**What the exercise asks**. The data below holds a line containing "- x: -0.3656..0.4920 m" and a line containing "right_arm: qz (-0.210"; please quote exactly those two lines and every line between them, and nothing else.

Source data:
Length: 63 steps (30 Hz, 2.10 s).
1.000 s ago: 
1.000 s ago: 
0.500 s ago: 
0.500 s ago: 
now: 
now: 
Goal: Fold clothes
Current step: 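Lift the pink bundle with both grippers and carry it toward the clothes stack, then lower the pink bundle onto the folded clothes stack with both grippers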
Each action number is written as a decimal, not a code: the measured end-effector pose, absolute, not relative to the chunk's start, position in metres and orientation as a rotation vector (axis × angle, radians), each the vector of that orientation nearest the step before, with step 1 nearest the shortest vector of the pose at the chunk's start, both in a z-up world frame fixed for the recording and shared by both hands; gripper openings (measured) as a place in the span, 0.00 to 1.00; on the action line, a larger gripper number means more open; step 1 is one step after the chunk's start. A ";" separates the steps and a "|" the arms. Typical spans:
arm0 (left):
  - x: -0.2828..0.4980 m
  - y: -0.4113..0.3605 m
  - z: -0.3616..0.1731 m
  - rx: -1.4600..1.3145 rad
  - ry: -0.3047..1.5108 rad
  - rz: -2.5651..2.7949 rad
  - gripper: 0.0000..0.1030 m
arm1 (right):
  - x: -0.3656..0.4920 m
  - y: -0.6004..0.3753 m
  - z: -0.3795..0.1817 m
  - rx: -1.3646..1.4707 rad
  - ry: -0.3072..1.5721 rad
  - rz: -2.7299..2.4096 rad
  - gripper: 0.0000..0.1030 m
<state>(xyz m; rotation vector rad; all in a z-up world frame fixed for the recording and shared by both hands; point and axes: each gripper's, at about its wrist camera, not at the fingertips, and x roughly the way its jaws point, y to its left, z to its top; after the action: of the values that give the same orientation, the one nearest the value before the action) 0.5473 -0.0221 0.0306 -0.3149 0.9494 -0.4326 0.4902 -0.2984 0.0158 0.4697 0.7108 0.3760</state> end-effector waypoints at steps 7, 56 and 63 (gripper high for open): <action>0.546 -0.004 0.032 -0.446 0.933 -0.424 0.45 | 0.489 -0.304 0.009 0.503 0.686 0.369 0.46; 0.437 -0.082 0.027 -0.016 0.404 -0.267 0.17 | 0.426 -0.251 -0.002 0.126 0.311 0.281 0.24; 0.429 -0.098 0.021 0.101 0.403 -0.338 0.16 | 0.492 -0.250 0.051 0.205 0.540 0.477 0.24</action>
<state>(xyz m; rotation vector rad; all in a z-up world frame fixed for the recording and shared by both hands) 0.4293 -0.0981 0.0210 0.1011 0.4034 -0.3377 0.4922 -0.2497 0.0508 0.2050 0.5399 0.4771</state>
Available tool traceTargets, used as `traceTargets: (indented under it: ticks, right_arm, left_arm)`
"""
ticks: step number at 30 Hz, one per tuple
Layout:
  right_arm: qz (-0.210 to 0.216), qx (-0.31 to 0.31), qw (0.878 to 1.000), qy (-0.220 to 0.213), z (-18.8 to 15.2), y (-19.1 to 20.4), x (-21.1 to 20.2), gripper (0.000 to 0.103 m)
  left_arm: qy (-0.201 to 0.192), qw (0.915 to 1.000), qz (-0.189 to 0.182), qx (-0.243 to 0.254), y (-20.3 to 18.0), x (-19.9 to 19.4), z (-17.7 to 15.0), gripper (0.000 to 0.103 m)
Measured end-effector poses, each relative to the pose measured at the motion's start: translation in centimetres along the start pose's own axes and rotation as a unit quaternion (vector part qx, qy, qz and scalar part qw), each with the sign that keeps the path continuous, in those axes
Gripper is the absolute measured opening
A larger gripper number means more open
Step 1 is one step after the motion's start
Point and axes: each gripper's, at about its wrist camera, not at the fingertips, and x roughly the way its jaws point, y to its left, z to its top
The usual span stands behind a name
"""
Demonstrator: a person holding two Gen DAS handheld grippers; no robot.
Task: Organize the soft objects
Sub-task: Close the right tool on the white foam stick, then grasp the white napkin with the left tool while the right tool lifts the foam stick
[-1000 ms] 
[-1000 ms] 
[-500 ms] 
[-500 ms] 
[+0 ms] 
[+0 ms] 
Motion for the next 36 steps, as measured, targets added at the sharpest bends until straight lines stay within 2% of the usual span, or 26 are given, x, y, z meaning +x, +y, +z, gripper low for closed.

**Written solution**.
  - x: -0.3656..0.4920 m
  - y: -0.6004..0.3753 m
  - z: -0.3795..0.1817 m
  - rx: -1.3646..1.4707 rad
  - ry: -0.3072..1.5721 rad
  - rz: -2.7299..2.4096 rad
  - gripper: 0.0000..0.1030 m
<state>(xyz m; rotation vector rad; all in a z-up world frame fixed for the recording and shared by both hands; point and axes: each gripper's, at about its wrist camera, not at the fingertips, and x roughly the way its jaws point, y to its left, z to its top; after the action: of the values that give the same orientation, the one nearest the value before the action) 0.5473 -0.0221 0.0306 -0.3149 0.9494 -0.4326 0.4902 -0.2984 0.0158 0.4697 0.7108 0.3760</state> end-effector waypoints at steps 7, 56 and 63 (gripper high for open): <action>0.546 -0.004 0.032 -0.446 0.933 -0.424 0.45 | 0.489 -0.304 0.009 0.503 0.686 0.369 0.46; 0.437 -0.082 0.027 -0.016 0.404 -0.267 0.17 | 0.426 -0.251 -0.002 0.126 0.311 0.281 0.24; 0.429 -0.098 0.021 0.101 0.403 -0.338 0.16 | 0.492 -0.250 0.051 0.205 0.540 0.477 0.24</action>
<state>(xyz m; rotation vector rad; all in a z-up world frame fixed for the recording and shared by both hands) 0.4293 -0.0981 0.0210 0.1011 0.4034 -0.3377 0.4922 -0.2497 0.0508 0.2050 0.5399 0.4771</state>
Available tool traceTargets, used as `traceTargets: (indented under it: ticks, right_arm, left_arm)`
"""
ticks: step number at 30 Hz, one per tuple
Layout:
  right_arm: qz (-0.210 to 0.216), qx (-0.31 to 0.31), qw (0.878 to 1.000), qy (-0.220 to 0.213), z (-18.8 to 15.2), y (-19.1 to 20.4), x (-21.1 to 20.2), gripper (0.000 to 0.103 m)

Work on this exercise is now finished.